The GTK bindings are fine.
> Rust is a rare gem that excels at both.

This can be true but it can still be the case that a managed language is even better at one of them.

This is not the view everyone holds. For an example of work in the opposite direction see https://dioxus.notion.site/Dioxus-Labs-High-level-Rust-5fe1f....
> for everything else on userspace compiled managed languages are a much better option

Except for thread safety.

Fearless concurrency, is only fearless for a very fine grained version of it.

In memory resources shared among threads.

Turns out threads also may share resources like out-of-process files, memory mapped regions, shared memory, databases, distributed transactions,.... where the Send and Sync traits is of no help.

Also you happen to forget Haskell has a Software Transactional Memory, and Swift also has similar protocols since version 6, and effects are a thing in OCaml, Scala, Koka, while languages like Dafny, Koka and Idris also provide similar capabilities via proofs.

That's why everybody who cares about OS safety should invest into capability-based operating systems. They take the concept of Send and Sync and implement at the runtime of the entire computer.
> for everything else on userspace compiled managed languages are a much better option

That might be true if you're developing a pure application [1], but not if you're writing a library. Have fun integrating a C# library in a Java program, a Java library in a C# program, or either of those in a Python, Node, C, C++, or Rust program. There's something to be said for not requiring a runtime.

[1] Unless you care about easy parallelization with statically guaranteed thread-safety. But hey, who needs this in the age of multicore CPUs?

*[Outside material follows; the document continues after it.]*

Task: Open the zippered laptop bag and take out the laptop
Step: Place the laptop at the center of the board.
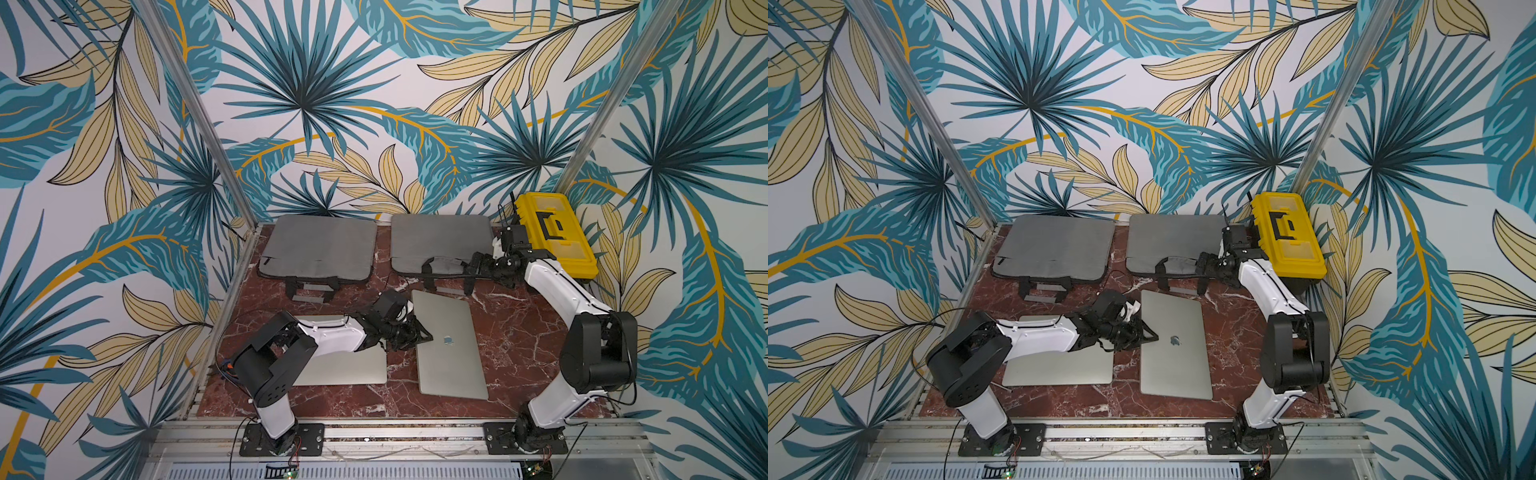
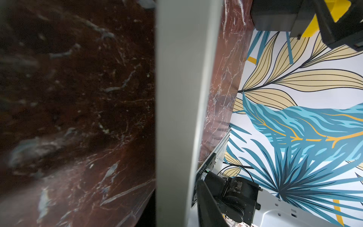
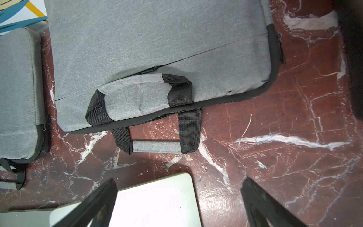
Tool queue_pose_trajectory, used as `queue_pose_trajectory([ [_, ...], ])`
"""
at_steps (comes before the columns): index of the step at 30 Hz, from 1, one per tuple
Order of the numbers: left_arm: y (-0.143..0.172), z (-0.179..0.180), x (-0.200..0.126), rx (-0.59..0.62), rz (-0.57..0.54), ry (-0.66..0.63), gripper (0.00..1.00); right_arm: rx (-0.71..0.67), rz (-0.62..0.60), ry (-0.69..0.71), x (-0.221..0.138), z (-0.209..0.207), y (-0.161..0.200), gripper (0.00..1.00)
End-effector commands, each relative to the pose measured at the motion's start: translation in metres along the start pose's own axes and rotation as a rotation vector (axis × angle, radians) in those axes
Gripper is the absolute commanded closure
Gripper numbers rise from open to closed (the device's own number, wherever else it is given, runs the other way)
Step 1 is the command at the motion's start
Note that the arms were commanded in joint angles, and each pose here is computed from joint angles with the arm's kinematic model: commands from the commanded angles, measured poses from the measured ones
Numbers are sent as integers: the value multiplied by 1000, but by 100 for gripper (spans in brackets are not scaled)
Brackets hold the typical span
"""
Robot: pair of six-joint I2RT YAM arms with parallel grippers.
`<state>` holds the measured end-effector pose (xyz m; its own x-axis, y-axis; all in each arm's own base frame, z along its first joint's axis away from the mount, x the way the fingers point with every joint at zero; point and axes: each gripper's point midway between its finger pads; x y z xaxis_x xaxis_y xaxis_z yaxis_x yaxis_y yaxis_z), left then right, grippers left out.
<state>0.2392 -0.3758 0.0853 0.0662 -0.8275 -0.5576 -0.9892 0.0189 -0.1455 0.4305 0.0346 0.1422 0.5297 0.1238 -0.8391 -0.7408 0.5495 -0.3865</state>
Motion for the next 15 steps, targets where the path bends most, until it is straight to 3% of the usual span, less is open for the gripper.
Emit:
queue_pose_trajectory([
  [1,-14,-32,-2,40,-29,91,71,12,-10,-22,-6,1,2,0],
  [15,-14,-3,3,-49,-22,41,66,20,-29,-43,-15,2,4,0],
])
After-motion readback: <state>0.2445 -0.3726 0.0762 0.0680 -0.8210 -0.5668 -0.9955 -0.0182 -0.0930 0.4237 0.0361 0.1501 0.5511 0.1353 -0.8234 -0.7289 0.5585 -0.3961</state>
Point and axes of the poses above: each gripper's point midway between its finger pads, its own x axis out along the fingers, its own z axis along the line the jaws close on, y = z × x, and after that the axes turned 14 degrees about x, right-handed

OS IPC exists for a reason, aren't microservices all the rage nowadays, and Plan 9 rules?
> OS IPC exists for a reason

Message-passing IPC is much, much slower and less efficient than shared-memory communication, and inter-process IPC (both message-passing and shared-memory) is much less convenient than intra-process multi-threading. Rust is the only mainstream language, managed or otherwise, which enables safe and efficient multi-threading.

Not at all, because as I explain on another sibiling answer, it is only safe if we cut down the use cases to a very specific one that helps to sell that narrative.
This one?

> Turns out threads also may share resources like out-of-process files, memory mapped regions, shared memory, databases, distributed transactions

For multi-threaded parallelization,

    - out-of-process files
    - databases
    - distributed transactions
aren't really relevant, and Rust directly helps with the other two aspects:

    - memory mapped regions
    - shared memory
In practice, your "very specific" aspect is the most important one, and the hardest to get right without Rust's Send and Sync traits and their automatic enforcement.
Eh, modern OS-es indeed have loads of problems still, of which non-transactional access to the filesystem is in my top three, but to put those problems on Rust is a bit uncharitable. It's not Rust's fault that zero kernel devs have the courage to finally start enforcing patterns that have proven themselves useful and safe for decades, in other areas outside of IT as well (i.e. in financial accounting).

Rust plucks the fruit it can reach and it mostly stays in its lane and it's trying to expand it here and there (like Rust in Linux and embedded). I too want one ultimate language and one ultimate kernel but I don't think you and I will live to see it. Maybe our grandchildren will not as well.